Each line with the word "Kindly" must appear in the answer, copied from the records.

*** Data supplied Section Begins ***

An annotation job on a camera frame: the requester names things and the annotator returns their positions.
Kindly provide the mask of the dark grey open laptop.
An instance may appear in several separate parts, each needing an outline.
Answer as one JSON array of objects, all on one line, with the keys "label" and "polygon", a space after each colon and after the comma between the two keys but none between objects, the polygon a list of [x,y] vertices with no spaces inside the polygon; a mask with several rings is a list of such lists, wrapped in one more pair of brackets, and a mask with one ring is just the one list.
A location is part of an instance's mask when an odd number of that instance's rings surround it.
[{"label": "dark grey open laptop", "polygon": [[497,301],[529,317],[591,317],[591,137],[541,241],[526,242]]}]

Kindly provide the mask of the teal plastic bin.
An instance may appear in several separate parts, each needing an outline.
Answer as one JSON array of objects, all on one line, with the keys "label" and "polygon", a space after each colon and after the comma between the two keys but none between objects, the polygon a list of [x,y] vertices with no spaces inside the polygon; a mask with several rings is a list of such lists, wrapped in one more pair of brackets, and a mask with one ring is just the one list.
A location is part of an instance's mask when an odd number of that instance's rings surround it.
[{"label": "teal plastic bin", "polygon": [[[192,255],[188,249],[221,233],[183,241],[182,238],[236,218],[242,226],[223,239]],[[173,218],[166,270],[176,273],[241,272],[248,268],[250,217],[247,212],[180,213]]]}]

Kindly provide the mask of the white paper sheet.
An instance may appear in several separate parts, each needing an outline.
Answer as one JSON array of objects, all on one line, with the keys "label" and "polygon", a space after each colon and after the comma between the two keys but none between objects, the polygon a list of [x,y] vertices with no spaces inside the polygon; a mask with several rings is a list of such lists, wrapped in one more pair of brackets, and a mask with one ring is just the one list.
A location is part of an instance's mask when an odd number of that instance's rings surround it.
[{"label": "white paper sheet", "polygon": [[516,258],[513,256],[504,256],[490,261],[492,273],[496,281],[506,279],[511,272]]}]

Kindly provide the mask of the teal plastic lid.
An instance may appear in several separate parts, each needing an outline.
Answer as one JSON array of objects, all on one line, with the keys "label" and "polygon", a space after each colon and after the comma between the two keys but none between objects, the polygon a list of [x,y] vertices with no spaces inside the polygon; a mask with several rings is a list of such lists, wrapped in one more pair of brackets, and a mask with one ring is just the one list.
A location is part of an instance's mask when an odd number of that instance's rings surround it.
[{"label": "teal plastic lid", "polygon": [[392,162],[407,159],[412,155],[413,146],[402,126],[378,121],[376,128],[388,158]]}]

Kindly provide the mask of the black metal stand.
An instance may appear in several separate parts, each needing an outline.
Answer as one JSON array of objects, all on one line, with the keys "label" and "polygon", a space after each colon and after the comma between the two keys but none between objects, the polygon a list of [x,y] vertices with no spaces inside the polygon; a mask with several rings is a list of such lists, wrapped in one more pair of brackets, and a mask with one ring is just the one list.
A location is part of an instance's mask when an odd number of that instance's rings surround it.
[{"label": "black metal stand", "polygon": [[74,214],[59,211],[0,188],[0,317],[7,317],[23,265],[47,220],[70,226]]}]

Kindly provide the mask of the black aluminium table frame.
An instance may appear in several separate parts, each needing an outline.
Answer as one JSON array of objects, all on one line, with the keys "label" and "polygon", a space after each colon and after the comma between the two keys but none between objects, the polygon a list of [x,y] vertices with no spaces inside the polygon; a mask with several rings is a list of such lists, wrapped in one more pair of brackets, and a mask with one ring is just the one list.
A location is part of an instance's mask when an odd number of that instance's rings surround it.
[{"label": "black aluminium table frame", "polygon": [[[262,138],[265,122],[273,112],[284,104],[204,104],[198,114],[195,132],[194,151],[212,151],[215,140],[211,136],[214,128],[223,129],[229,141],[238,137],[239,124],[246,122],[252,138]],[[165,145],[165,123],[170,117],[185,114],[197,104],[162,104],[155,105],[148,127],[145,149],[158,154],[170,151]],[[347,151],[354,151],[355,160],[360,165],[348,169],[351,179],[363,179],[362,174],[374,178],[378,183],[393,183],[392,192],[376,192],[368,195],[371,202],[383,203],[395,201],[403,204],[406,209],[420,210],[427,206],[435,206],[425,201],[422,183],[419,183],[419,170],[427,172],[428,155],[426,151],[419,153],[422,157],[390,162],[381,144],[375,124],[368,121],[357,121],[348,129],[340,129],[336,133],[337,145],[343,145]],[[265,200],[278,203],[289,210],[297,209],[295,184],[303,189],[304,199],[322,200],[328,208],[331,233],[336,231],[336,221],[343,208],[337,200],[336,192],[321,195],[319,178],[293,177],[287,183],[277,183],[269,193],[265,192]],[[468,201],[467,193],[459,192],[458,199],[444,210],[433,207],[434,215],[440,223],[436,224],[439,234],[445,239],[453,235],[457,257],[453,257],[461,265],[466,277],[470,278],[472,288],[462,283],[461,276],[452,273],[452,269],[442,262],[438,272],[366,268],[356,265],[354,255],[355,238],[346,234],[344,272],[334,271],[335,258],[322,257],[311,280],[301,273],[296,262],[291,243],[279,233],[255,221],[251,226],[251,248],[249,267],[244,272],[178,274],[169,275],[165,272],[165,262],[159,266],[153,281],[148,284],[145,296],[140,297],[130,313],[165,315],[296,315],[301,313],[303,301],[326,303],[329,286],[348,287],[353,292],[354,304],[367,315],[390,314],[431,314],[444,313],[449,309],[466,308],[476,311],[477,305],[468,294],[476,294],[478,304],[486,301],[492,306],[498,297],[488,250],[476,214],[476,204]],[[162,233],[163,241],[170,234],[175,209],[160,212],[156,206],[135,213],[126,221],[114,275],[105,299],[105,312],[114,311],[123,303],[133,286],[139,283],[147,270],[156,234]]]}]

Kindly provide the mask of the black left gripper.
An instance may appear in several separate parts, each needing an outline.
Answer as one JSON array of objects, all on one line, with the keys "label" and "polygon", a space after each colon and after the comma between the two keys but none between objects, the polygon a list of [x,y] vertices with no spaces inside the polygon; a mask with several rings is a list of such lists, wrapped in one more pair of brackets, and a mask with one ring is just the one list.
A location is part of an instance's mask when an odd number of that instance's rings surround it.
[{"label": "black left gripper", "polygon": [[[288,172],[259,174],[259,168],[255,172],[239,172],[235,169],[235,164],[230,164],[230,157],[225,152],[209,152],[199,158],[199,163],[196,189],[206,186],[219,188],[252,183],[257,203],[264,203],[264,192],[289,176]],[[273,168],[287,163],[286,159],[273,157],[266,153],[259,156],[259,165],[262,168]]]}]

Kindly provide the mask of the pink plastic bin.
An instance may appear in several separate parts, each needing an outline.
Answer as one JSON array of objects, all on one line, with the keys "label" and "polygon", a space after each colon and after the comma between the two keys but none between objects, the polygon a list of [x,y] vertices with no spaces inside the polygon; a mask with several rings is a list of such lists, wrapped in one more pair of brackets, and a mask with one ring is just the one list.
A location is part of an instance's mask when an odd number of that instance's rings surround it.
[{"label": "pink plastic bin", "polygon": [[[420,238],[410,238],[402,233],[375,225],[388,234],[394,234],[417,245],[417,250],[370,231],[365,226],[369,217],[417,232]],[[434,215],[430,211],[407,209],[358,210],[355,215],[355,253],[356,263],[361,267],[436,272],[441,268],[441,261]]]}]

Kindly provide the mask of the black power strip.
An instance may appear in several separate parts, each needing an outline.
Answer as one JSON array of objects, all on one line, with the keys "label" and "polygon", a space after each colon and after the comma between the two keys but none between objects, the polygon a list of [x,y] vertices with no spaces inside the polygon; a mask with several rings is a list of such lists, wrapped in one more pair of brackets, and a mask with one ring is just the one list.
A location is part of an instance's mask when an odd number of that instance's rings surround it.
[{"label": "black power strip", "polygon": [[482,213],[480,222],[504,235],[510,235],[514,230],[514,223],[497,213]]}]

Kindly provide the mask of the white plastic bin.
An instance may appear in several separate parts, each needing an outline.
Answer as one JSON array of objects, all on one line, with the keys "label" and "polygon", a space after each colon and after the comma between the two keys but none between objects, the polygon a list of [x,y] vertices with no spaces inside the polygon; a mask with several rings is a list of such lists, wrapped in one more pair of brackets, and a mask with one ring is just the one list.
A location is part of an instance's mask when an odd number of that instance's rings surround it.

*** Data supplied Section Ends ***

_Output below_:
Kindly provide the mask of the dark grey open laptop.
Kindly provide the mask of the teal plastic bin.
Kindly provide the mask of the white paper sheet.
Kindly provide the mask of the teal plastic lid.
Kindly provide the mask of the black metal stand.
Kindly provide the mask of the black aluminium table frame.
Kindly provide the mask of the black left gripper.
Kindly provide the mask of the pink plastic bin.
Kindly provide the mask of the black power strip.
Kindly provide the mask of the white plastic bin.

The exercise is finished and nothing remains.